Heat like that is a burden that weighs one down. Heat, heavy heat dripping with humidity, like that has a weight to it as an overloaded backpack has weight. To live in heat is to carry the extra weight as you would with a pack on your back. You can do it for a while but it simply wears you down if you give it enough time. That was the weight of the heat this week. The heat this week was a pack on your shoulders, it was winter-weight wool worn in July, it was a heavy fog that reached into every corner of every house, heat that worked its way under shade of tree and open field and lakeshore all. It was heat that one could not avoid, could not run from.
Say what you will about cold, about real cold, the minus teens and minus twenties; cold is easy. With cold you add an extra layer or two of clothing or just hunker down close to the hearth. Heat you can’t do that with. You can be at skin only and the heat will get to you. You can embrace a puny window air conditioner unit and be tethered there as if on a chain. Cold is easy; heat is another story altogether.
Daybreak on the 4th held mid-day warmth and heavy air. I rode a bike, a two decades-old model that I take out on occasion, if for no other reason than to see how far bicycle design has come. I headed for the backroads where shade can bring comfort but on this morning held little relief. Still a bicycle on a hot summer day is not a bad place to be, with the breeze in your face and a bottle full of water close at hand.
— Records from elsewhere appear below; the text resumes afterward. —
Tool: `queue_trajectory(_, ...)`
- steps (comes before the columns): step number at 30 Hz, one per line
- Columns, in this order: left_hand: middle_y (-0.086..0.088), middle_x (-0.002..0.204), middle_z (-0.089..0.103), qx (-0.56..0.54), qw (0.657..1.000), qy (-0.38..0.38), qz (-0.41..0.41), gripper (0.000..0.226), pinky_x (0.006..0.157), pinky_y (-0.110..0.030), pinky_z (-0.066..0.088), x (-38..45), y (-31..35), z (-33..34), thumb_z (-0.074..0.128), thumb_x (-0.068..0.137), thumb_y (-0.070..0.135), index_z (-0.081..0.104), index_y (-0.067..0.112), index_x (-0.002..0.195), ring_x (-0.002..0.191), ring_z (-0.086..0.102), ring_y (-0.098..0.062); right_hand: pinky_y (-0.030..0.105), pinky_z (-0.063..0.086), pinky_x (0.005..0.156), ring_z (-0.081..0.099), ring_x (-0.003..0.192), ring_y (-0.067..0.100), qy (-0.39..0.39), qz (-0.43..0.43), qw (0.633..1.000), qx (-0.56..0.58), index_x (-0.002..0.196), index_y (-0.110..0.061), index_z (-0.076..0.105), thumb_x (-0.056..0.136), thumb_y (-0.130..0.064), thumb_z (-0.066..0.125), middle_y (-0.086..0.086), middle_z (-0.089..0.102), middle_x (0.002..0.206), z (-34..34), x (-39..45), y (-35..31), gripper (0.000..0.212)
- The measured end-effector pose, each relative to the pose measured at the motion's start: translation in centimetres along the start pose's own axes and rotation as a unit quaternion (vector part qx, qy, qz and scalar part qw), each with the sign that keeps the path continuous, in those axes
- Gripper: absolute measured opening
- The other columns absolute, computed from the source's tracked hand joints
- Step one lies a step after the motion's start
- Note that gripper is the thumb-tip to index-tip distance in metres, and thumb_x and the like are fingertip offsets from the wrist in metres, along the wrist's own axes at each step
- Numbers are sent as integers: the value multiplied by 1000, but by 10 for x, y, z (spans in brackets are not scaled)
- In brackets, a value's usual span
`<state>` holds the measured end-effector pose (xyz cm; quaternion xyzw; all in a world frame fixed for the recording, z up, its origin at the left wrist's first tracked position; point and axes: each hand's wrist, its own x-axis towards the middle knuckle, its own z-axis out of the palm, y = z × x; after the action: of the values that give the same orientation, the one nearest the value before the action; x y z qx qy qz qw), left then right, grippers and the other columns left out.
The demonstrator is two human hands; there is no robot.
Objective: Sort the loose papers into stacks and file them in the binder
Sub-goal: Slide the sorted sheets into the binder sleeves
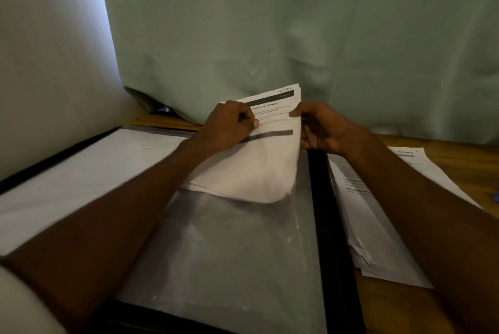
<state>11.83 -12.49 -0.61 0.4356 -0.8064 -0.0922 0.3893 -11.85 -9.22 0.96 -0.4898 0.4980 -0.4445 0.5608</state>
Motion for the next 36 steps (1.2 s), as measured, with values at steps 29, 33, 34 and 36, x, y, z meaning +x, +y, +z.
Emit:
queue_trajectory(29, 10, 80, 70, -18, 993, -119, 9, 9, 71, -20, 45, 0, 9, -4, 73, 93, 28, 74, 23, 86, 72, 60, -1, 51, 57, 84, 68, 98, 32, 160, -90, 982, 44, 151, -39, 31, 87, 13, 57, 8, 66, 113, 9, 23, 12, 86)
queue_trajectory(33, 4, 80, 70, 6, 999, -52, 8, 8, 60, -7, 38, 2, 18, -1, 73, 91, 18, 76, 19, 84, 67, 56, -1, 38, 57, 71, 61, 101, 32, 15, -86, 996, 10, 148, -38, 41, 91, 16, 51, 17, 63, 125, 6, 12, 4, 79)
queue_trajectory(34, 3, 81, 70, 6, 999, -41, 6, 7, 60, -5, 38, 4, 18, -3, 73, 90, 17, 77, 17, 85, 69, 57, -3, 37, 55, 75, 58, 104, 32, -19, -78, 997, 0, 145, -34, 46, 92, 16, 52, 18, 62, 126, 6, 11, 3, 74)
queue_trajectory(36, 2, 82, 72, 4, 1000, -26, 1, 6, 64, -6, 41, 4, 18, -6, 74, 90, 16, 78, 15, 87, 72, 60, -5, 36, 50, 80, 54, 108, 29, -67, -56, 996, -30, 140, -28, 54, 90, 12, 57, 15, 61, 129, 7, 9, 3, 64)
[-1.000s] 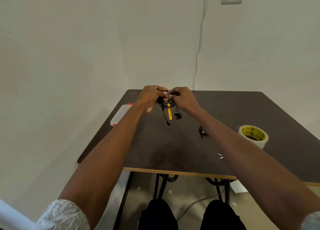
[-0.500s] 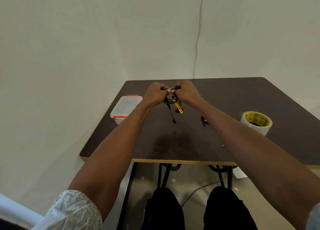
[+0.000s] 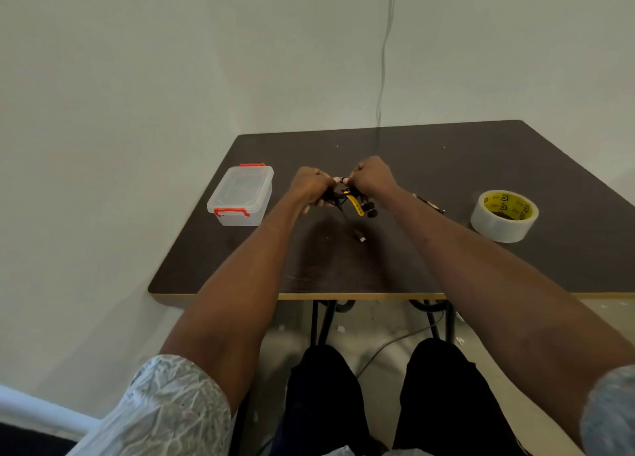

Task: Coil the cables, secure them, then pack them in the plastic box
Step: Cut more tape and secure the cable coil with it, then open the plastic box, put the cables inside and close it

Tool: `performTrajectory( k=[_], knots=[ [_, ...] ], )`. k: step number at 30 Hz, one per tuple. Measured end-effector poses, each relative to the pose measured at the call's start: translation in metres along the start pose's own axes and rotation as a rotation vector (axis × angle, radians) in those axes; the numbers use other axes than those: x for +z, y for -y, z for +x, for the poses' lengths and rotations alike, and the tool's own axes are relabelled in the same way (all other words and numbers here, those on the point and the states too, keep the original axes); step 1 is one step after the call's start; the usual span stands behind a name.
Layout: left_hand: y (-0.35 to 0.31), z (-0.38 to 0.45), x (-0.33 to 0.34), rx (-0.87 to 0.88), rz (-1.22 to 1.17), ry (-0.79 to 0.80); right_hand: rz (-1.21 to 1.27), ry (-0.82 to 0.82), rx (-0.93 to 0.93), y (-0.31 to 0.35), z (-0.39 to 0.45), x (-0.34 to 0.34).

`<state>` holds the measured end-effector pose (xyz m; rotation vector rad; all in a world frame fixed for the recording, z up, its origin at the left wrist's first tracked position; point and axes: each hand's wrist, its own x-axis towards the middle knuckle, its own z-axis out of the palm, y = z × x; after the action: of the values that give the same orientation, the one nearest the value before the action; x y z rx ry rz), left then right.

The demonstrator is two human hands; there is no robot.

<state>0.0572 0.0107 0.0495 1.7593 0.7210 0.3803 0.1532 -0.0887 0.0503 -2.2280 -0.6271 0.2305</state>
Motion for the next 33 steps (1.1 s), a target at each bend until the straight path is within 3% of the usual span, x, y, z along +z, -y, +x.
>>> performTrajectory(
  k=[8, 13, 15, 18, 21, 23, 25, 29, 33],
  knots=[
    [0.03, 0.007, 0.006, 0.064, 0.217, -0.078, -0.234, -0.118, 0.089, -0.029, -0.014, 0.015],
    [0.03, -0.005, -0.004, 0.244, 0.363, -0.135, -0.328, -0.201, 0.124, -0.029, -0.018, 0.02],
    [0.028, -0.013, -0.014, 0.328, 0.446, -0.239, -0.342, -0.226, 0.042, -0.019, -0.019, 0.023],
    [0.026, -0.02, -0.042, 0.335, 0.552, -0.585, -0.253, -0.16, -0.102, 0.005, -0.017, 0.034],
    [0.037, -0.02, -0.085, 0.011, 0.729, -0.782, -0.151, -0.081, -0.178, 0.031, -0.016, 0.048],
    [0.045, -0.018, -0.107, -0.191, 0.804, -0.687, -0.127, -0.049, -0.201, 0.042, -0.016, 0.055],
    [0.054, -0.012, -0.119, -0.265, 0.731, -0.566, -0.11, -0.047, -0.219, 0.049, -0.015, 0.062],
    [0.056, -0.002, -0.131, -0.184, 0.639, -0.366, -0.084, -0.071, -0.208, 0.049, -0.013, 0.072],
    [0.044, 0.005, -0.139, -0.122, 0.726, -0.028, 0.029, -0.127, -0.187, 0.043, -0.009, 0.066]
  ],
)
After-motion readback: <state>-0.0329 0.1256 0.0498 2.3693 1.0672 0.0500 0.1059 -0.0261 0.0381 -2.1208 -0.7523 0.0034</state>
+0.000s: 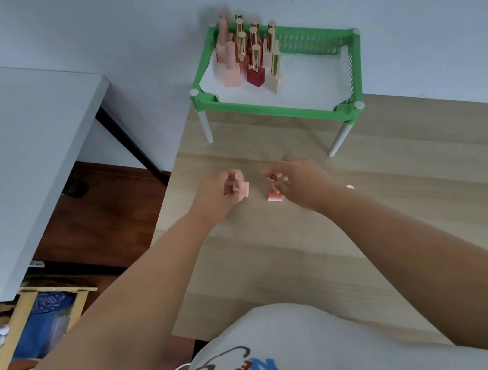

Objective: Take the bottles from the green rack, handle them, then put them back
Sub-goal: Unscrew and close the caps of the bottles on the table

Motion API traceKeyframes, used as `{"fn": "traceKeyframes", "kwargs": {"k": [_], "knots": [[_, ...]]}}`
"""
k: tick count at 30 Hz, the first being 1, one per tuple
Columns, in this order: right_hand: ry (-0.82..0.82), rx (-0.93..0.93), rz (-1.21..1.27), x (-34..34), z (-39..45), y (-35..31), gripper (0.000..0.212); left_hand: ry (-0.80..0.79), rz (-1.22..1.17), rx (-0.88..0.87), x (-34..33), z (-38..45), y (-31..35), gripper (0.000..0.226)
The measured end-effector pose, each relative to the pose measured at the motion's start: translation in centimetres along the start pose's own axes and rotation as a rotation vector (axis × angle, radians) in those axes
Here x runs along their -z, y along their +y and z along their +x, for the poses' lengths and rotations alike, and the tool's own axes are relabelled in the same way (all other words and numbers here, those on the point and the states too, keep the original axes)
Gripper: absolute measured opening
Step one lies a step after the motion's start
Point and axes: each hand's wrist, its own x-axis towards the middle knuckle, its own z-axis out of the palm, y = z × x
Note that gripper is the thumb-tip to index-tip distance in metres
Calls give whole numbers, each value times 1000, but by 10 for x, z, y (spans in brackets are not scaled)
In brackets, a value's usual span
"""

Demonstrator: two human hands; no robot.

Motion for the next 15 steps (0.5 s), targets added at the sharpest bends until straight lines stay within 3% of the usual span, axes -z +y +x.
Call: {"fn": "traceKeyframes", "kwargs": {"k": [3,8,11,15], "knots": [[20,-26,39,-1,-4,1,29,92,-76,51,-6,-9,-8,57],[33,-64,95,-3,-18,3,28,339,-121,97,-38,-38,-22,56],[38,-73,111,-5,-28,2,27,299,-124,81,-56,-47,-26,45],[41,-62,129,-10,-41,-2,25,129,-33,12,-74,-51,-21,55]]}}
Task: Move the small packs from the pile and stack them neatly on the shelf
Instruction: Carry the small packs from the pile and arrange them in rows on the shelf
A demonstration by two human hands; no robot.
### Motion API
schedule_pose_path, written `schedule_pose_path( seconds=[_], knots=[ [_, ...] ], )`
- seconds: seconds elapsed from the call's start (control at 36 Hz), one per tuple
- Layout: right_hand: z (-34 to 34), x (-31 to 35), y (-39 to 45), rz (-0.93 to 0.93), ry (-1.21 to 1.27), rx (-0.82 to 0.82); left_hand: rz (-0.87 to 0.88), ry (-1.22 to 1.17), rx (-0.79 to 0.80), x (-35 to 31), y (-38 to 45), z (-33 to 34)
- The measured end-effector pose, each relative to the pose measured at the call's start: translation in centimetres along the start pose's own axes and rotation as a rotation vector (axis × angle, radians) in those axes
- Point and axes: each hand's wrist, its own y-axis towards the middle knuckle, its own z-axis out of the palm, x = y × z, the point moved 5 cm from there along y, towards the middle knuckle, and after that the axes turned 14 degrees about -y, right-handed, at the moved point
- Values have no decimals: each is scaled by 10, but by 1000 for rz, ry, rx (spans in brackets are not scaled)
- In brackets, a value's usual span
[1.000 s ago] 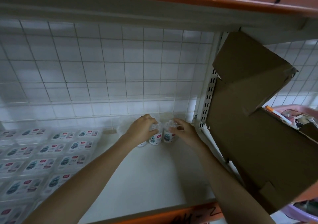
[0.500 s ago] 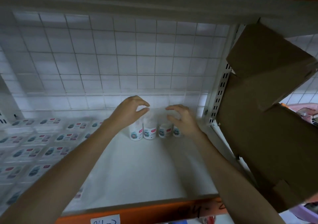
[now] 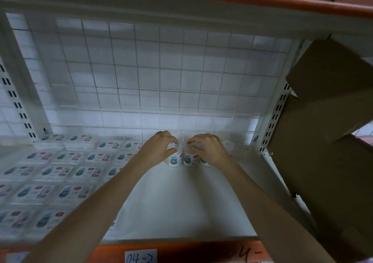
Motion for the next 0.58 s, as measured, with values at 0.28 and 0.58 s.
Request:
schedule_pose_path(
  seconds=[0.28,0.58],
  knots=[
    [-22,8,-25,107,116,-156,-10,-17,-66,-7,-14,-6],
    [-38,38,-123,166,-9,41,-13,193,-75,-27,-94,-12]
  ],
)
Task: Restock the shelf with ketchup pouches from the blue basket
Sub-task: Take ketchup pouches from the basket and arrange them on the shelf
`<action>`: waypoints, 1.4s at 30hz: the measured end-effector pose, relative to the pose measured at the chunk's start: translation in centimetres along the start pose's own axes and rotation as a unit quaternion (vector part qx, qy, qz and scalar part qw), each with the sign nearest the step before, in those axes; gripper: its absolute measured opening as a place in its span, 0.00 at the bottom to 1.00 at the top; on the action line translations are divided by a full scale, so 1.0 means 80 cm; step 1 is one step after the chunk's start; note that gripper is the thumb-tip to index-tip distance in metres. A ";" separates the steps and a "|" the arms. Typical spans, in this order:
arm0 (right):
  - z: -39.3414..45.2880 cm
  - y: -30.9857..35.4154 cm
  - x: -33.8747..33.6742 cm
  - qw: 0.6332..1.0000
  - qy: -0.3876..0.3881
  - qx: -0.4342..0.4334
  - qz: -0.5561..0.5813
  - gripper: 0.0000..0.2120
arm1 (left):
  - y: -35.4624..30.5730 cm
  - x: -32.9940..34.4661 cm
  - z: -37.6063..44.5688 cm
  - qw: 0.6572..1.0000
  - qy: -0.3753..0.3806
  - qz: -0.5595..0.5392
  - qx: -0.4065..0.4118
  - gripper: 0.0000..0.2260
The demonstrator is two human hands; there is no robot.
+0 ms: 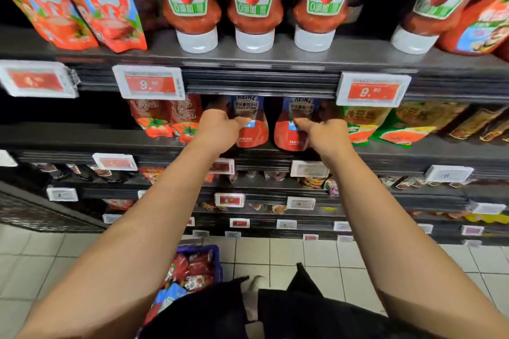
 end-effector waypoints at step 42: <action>0.025 -0.020 0.045 0.933 -0.157 -0.125 -0.299 0.22 | 0.008 0.071 -0.006 0.976 -0.096 0.169 0.100 0.18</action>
Point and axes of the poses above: each hand's wrist, its own z-axis towards the middle knuckle, its own x-axis out of the palm, y = z × x, the point moved 2 cm from there along z, towards the middle knuckle, and after that the axes turned 12 degrees about x, right-handed, at the moved point
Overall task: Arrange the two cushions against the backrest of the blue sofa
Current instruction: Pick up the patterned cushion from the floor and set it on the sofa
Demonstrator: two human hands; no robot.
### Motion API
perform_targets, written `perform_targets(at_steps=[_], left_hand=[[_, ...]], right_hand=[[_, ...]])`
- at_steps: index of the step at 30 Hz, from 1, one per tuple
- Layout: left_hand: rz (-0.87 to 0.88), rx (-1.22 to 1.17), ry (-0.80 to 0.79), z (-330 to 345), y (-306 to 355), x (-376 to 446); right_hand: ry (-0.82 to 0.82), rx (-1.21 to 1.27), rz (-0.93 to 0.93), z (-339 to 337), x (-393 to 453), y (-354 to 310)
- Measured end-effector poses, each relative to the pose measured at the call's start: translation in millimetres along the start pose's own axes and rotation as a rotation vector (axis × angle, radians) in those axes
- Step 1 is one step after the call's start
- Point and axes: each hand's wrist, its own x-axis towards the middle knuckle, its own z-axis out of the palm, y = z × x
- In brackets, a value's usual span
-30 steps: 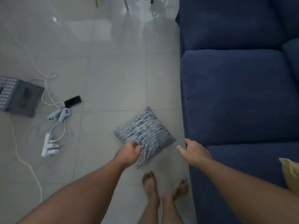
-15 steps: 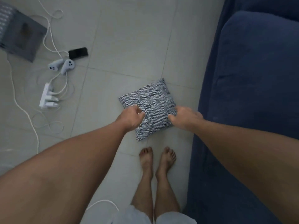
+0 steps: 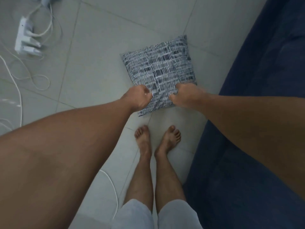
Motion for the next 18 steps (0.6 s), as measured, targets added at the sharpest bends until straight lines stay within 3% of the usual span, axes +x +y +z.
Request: perform_targets(at_steps=[9, 18], left_hand=[[0.003, -0.038, -0.007, 48.6, -31.1, 64.3], [-0.133, -0.106, 0.068, 71.0, -63.1, 124.9]], right_hand=[[0.013, -0.154, -0.088, 39.8, 65.8, -9.9], [0.088, -0.172, -0.134, 49.8, 143.2, 18.1]])
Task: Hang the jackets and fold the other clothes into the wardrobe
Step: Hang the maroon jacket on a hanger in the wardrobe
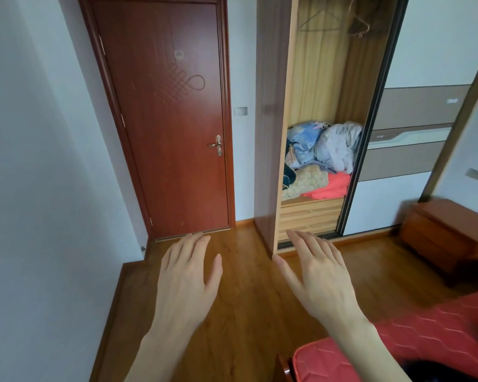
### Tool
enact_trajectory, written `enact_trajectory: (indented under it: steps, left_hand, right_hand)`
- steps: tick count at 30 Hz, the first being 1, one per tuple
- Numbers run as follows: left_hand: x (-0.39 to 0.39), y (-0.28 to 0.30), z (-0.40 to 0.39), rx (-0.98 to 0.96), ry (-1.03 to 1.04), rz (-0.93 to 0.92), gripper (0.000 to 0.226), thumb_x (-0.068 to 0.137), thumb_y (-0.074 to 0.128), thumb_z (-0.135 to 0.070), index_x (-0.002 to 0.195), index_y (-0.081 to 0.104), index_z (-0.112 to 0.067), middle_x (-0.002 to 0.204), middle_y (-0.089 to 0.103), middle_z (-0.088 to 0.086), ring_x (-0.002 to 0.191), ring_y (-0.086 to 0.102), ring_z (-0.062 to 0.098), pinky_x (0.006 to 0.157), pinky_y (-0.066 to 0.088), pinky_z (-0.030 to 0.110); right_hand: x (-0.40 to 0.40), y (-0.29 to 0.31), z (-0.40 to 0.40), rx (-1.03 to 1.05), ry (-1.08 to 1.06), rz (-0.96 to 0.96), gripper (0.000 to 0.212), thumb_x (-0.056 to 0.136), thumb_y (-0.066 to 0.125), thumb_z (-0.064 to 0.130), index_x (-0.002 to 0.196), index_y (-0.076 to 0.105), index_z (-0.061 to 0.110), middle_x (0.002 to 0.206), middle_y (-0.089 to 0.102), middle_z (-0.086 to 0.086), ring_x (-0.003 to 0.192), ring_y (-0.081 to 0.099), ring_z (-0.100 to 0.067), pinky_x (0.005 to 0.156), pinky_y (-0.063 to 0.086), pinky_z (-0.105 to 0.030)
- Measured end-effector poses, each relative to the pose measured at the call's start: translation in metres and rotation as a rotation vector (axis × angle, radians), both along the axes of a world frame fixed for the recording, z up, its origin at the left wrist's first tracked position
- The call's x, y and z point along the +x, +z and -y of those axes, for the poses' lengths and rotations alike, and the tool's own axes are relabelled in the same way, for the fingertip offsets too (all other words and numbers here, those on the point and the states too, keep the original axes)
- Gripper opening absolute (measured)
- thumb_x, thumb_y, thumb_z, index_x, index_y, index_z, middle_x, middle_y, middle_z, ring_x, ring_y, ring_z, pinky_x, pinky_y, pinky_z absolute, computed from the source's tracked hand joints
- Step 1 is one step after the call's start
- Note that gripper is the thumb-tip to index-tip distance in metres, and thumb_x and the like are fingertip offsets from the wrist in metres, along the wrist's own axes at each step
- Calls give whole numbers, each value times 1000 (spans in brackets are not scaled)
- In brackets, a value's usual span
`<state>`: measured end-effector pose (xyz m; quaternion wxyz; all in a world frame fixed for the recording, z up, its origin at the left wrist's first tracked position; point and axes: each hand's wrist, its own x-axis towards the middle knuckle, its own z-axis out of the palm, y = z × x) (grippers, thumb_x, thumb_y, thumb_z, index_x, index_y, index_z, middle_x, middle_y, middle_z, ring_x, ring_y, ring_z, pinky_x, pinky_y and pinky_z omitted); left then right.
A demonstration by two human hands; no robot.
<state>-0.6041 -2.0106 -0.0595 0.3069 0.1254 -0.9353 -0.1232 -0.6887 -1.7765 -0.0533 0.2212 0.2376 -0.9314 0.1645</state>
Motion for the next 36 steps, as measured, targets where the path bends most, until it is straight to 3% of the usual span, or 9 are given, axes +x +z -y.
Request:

The heat was building even then, and the horizon was indistinct in a haze of heat. There was no sharply defined edge to treeline and skyline; the haze blurred it all as if there was a fog or a low-lying cloud. In places I could see the road unspooled in front of me and at the distant end of the ribbon of blacktop the road seemed to lose definition and become more vapor than blacktop.
In mid afternoon at lakeshore boats and jet skis drove in endless loops in splash and spray of water towing screaming youngsters and wobbly-legged skiers. We sought shade under tree cover and reveled in the sweet but too-infrequent touch of an afternoon breeze. We talked of July 4ths now long gone, on cold days on the Fourth, of watching the parade in heavy sweaters, the fireworks in down jackets to fight the chill. Those were the cold exceptions to the rule of temperature; this year was the exception to the other extreme.
There are those who say that in a few months we will look back on days as this with a fondness, that as winter winds blow and snow piles up we will long for these hot summer days. They may well be correct. They may be prescient in their ability to predict future feelings. I’m not so certain.
I can deal with the heat; most of us can. I can ride a bicycle in some comfort and work as I need to and find relief from the heat. But it wears on you. It drags you down after a few days of it when you toss and turn in restless sleep and feel your patience wane and irritation at small things grow. The heavy heat does that, it drags you down, and for that I do not think that I will long for it come days of cold and snow.
For now we have it, that heat of summer. We carry it as a burden to be borne, a heavy load to be lifted and carried. And know even as the temperature rises toward afternoon peaks, that the days of the heat are numbered and this too shall pass, as passes summer storms and summer heat.